Segment Start: Recorded data

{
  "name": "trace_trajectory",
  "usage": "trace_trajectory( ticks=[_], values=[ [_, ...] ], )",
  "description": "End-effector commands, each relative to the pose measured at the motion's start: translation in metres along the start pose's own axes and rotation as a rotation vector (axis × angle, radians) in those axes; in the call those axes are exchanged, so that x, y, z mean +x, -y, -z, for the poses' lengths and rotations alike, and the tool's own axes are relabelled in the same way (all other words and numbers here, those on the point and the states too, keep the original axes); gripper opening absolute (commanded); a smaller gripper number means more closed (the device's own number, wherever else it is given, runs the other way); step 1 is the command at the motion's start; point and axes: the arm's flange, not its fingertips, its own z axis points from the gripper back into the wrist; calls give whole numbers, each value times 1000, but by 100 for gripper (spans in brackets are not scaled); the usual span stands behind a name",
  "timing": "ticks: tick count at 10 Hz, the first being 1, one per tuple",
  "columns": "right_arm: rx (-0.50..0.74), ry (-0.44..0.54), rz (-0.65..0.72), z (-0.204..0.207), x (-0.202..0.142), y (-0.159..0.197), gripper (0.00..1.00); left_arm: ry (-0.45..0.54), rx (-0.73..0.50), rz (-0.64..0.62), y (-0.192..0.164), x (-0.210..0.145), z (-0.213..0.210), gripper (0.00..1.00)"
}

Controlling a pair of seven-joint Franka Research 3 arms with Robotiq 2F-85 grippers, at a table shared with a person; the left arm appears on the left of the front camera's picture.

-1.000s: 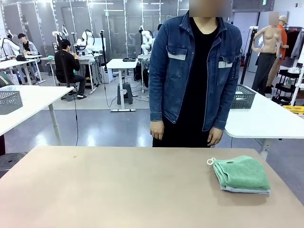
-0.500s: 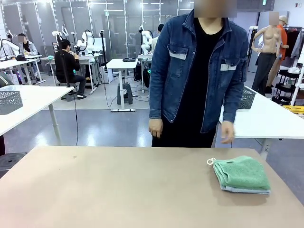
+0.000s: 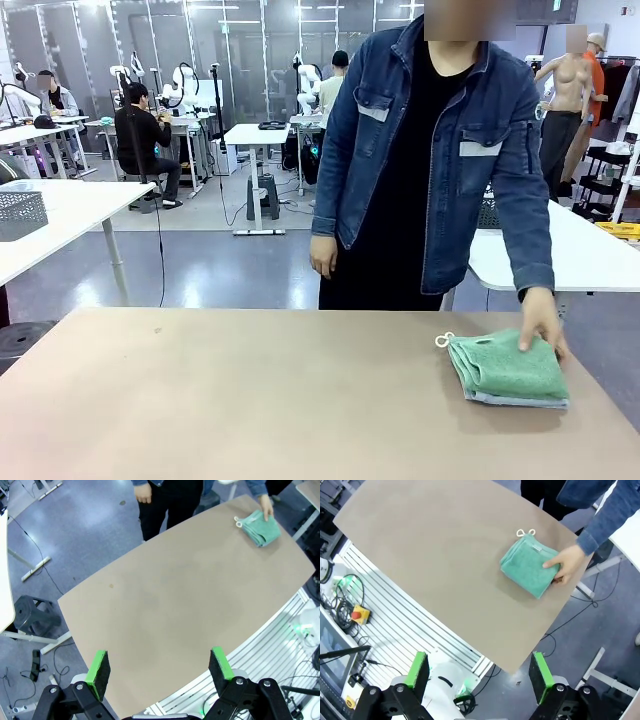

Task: Fold the towels and place them in the basket.
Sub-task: Stack the folded Towel with hook on the right side of the table.

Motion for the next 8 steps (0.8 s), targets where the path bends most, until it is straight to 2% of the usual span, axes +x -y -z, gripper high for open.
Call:
trace_trajectory(
  ticks=[1, 8],
  values=[
    [9, 9, -2, -1, 0, -1, 100, -1, 1, 7, 0, 0, 0, 100],
    [9, 9, -2, -1, 0, -1, 100, -1, 1, 7, 0, 0, 0, 100]
  ],
)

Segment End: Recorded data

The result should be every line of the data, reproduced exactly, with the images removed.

--- Expected answer ---
{
  "name": "trace_trajectory",
  "usage": "trace_trajectory( ticks=[_], values=[ [_, ...] ], )",
  "description": "End-effector commands, each relative to the pose measured at the motion's start: translation in metres along the start pose's own axes and rotation as a rotation vector (axis × angle, radians) in those axes; in the call those axes are exchanged, so that x, y, z mean +x, -y, -z, for the poses' lengths and rotations alike, and the tool's own axes are relabelled in the same way (all other words and numbers here, those on the point and the states too, keep the original axes); gripper opening absolute (commanded); a smaller gripper number means more closed (the device's own number, wherever else it is given, runs the other way); step 1 is the command at the motion's start; point and axes: the arm's flange, not its fingertips, its own z axis points from the gripper back into the wrist; calls give whole numbers, each value times 1000, but by 100 for gripper (spans in brackets are not scaled); the usual span stands behind a name",
  "timing": "ticks: tick count at 10 Hz, the first being 1, one per tuple",
  "columns": "right_arm: rx (-0.50..0.74), ry (-0.44..0.54), rz (-0.65..0.72), z (-0.204..0.207), x (-0.202..0.142), y (-0.159..0.197), gripper (0.00..1.00); left_arm: ry (-0.45..0.54), rx (-0.73..0.50), rz (-0.64..0.62), y (-0.192..0.164), x (-0.210..0.145), z (-0.213..0.210), gripper (0.00..1.00)"
}

Controlling a pair of seven-joint Franka Research 3 arms with Robotiq 2F-85 grippers, at a table shared with a person; the left arm appears on the left of the front camera's picture.

-1.000s: 
-0.500s: 
+0.000s: 

Task: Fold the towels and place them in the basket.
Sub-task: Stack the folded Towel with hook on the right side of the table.

Motion for the next 8 steps (0.8 s), targets where the path bends most, until it is straight to 2% of the usual span, axes +x -y -z, gripper high for open.
Call:
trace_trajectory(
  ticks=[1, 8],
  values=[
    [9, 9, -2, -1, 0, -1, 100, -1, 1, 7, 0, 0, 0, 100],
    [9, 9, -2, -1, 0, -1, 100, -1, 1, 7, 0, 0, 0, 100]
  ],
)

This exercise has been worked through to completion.